Therefore, the court
a quo
,
even if it was sentencing the appellant as a minor, could have
imposed a custodial sentence for a period not exceeding 25 years.
The appellant’s legal representative was invited to provide
legal authority for the supposition that the maximum custodial
sentence which could be imposed was 5 years. The court was
referred to the Child Justice Amendment Act, Act 28 of 2019.
Act 28 of 2019 does not amend section 77(4)(a) of the CJA to limit
the maximum custodial period which could impose to 5 years.

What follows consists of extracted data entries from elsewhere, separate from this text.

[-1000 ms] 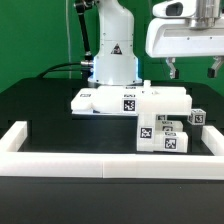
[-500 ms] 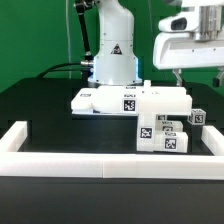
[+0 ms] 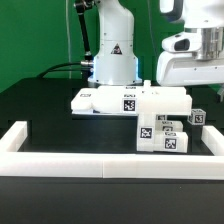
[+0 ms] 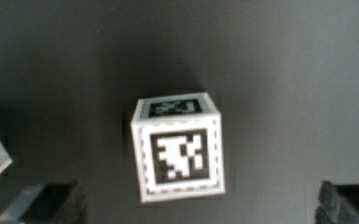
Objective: Assemble chair
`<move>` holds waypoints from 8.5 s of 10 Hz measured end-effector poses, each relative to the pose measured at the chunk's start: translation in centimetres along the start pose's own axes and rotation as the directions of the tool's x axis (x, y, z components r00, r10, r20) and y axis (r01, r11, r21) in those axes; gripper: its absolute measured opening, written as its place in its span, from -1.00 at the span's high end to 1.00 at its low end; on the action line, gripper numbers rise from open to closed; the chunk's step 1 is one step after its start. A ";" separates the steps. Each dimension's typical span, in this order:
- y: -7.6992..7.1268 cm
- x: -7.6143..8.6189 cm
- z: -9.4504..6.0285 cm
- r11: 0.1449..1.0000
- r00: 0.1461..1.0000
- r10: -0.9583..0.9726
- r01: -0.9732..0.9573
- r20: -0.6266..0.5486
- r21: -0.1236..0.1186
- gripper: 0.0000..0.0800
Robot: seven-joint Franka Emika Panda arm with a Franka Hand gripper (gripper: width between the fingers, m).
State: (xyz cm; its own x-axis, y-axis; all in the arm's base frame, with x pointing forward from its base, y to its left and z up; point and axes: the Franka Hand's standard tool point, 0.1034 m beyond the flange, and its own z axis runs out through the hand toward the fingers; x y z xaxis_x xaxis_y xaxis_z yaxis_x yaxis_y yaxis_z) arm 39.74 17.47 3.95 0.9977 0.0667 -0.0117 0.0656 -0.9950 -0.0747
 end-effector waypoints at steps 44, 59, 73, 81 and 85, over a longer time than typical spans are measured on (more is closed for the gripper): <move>11.1 5.8 -10.4 0.973 0.973 -0.232 0.232 -0.006 -0.012 0.28; 13.9 7.0 -9.7 0.943 0.943 -0.333 0.333 0.025 -0.001 0.28; 13.8 7.3 -9.2 0.946 0.946 -0.324 0.324 0.026 0.001 0.28; 13.6 7.3 -9.2 0.997 0.997 0.075 -0.075 0.024 -0.007 0.28; 13.2 7.4 -9.1 0.904 0.904 0.427 -0.427 0.006 -0.007 0.28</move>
Offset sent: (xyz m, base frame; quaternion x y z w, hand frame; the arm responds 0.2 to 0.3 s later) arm 0.0016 0.0006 -0.0198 -0.0130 0.0088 -0.0022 0.9999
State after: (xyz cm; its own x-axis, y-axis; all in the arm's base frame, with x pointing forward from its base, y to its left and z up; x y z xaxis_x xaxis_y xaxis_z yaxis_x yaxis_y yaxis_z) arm 48.16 4.18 11.99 0.9302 -0.3640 -0.0480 -0.3664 -0.9288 -0.0552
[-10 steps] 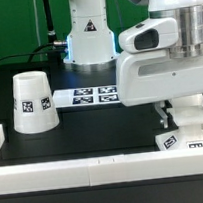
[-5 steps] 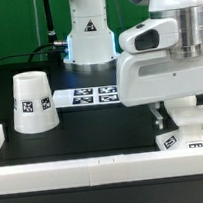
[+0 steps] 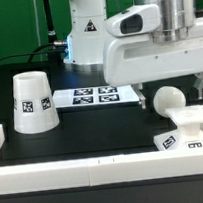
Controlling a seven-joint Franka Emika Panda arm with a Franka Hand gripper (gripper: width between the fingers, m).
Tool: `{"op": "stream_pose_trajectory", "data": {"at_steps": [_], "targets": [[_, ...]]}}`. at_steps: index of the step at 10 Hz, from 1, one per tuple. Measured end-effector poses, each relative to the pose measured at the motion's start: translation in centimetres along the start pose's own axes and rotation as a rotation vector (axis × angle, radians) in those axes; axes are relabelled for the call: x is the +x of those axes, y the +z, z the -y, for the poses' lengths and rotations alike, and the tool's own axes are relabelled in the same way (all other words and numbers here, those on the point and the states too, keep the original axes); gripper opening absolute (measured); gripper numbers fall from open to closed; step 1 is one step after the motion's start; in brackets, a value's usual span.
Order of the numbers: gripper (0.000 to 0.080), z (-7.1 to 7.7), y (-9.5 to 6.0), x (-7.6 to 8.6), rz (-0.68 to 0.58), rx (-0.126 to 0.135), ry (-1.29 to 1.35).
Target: Assemble lamp
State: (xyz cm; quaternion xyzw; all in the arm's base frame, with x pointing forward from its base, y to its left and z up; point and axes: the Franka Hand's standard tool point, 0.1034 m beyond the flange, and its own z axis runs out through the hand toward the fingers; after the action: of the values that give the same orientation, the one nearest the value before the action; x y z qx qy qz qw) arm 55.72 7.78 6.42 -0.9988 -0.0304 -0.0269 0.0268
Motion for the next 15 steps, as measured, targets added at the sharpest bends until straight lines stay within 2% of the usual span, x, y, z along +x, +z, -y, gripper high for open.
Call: {"op": "stream_pose_trajectory", "data": {"at_steps": [2,3,6,7,8,9,10,14,15], "targets": [[0.0699,-1.3,-1.5,-3.3,0.014,-0.008,-0.010],[0.0699,-1.9,-1.7,-4.4,0.017,-0.007,0.000],[0.0699,-1.7,-1.5,-4.1,0.017,-0.006,-0.005],[0.0699,-2.0,-1.5,-4.2,0.021,-0.002,0.008],[0.0699,-3.8,-1.4,-4.8,0.046,0.020,0.098],[0.0699,-5.0,-1.4,-5.1,0.065,0.022,0.131],[0.0699,-5.5,-1.4,-5.2,0.065,0.020,0.135],[0.0699,-5.4,-1.4,-5.2,0.066,0.020,0.133],[0.0699,-5.8,-1.4,-5.4,0.074,0.023,0.191]]}}
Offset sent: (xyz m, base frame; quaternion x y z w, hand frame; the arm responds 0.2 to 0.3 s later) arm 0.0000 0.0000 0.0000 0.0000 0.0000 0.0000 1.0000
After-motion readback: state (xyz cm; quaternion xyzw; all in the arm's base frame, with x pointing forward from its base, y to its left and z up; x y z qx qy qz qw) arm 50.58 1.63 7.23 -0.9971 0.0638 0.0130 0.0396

Therefore, it does not assist the appellant’s case.
[25]
In
the circumstances, I find that there is no merit in the argument that
there was a miscarriage of justice as a result of the failure
to
apply the provisions of the CJA to the criminal proceedings in the
lower court, more particularly that the appellant was not
afforded an
automatic right of appeal in terms of section 84 of the CPA and that
he was sentenced to a custodial sentence in excess
of 5 years.
[26]
The
court
a quo
dealt
extensively with the aspect of the appellant being a flight risk.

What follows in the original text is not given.